Branson said: ‘I hope you mean what you say. I will contact you shortly.’
‘It will be in order if I come down to the bridge? It would appear that I have to set up some kind of communications headquarters and that seems the most logical place for it to be.’
‘That will be in order. But do not move out on to the bridge. And please prevent any private cars from entering the Presidio. Violence is the very last thing we want but if some arises I do not wish innocent people to suffer.’
‘You are very considerate.’ Hendrix sounded, perhaps justifiably, more than a little bitter.

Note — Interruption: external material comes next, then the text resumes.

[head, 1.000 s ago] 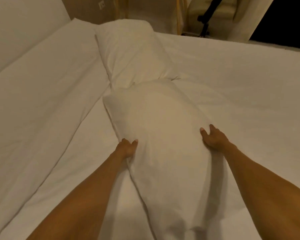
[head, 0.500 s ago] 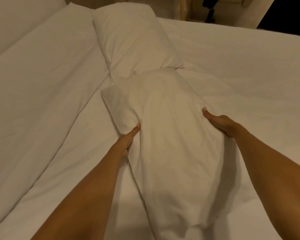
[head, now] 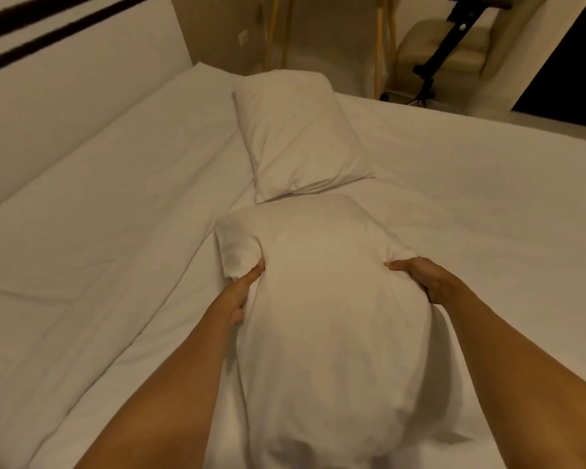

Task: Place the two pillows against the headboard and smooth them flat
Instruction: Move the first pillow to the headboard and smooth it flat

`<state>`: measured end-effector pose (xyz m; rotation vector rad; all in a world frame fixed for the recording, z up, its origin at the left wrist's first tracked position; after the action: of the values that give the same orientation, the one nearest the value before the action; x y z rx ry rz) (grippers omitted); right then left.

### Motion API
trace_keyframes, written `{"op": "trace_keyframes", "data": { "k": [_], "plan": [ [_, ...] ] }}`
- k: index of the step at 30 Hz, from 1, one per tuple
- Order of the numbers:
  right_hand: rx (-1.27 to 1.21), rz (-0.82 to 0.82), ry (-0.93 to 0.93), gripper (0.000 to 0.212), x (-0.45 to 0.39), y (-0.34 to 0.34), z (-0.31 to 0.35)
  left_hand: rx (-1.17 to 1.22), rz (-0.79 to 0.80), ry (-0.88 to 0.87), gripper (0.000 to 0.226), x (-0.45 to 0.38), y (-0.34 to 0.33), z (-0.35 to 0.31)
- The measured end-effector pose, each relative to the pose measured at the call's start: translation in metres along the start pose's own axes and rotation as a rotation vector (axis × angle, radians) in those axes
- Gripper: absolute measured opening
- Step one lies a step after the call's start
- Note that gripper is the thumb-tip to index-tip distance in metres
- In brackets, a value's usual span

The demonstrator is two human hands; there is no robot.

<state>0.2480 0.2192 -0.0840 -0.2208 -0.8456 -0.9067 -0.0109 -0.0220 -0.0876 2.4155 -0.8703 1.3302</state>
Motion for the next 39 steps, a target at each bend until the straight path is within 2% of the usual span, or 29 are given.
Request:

Branson smiled and replaced the microphone.
The gas inside the lead coach had vanished but the effect it had had on the occupants had not. All were still profoundly unconscious. Some two or three had fallen into the aisle without, apparently, having sustained any injuries in the process. For the most part, however, they just remained slumped in their seats or had fallen forward against the backs of the seats in front of them.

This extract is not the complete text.